_Action item_
Word for word, the data below must be repeated in full; no picture is to be included.

_Information supplied_
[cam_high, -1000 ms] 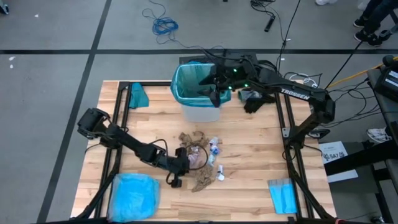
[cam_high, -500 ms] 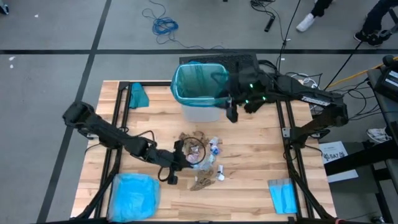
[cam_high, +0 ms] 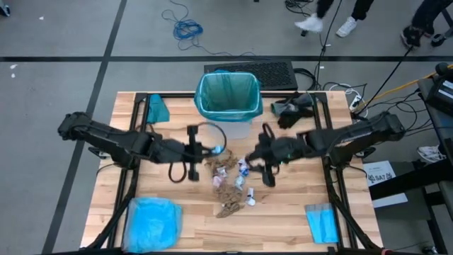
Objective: Place trash/remove bag and relplace
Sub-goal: Put the blue trash bag into the trash bin
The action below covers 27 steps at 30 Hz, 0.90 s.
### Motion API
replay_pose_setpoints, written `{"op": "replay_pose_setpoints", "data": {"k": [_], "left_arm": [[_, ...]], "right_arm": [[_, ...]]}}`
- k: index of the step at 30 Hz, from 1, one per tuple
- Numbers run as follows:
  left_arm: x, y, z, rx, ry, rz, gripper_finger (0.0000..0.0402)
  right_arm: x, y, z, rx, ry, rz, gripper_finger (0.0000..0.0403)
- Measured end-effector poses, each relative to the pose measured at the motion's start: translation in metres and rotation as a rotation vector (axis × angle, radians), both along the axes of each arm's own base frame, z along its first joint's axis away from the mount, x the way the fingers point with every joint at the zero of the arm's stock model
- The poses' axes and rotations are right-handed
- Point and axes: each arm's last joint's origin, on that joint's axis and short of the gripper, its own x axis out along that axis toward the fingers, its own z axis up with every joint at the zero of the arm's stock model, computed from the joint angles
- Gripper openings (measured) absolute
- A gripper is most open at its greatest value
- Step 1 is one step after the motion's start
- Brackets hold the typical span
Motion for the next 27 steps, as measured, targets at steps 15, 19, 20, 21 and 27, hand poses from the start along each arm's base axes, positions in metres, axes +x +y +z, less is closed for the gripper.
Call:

_Response for this exercise_
[cam_high, -1000 ms] 
[cam_high, -500 ms] 
[cam_high, +0 ms] 
Objective: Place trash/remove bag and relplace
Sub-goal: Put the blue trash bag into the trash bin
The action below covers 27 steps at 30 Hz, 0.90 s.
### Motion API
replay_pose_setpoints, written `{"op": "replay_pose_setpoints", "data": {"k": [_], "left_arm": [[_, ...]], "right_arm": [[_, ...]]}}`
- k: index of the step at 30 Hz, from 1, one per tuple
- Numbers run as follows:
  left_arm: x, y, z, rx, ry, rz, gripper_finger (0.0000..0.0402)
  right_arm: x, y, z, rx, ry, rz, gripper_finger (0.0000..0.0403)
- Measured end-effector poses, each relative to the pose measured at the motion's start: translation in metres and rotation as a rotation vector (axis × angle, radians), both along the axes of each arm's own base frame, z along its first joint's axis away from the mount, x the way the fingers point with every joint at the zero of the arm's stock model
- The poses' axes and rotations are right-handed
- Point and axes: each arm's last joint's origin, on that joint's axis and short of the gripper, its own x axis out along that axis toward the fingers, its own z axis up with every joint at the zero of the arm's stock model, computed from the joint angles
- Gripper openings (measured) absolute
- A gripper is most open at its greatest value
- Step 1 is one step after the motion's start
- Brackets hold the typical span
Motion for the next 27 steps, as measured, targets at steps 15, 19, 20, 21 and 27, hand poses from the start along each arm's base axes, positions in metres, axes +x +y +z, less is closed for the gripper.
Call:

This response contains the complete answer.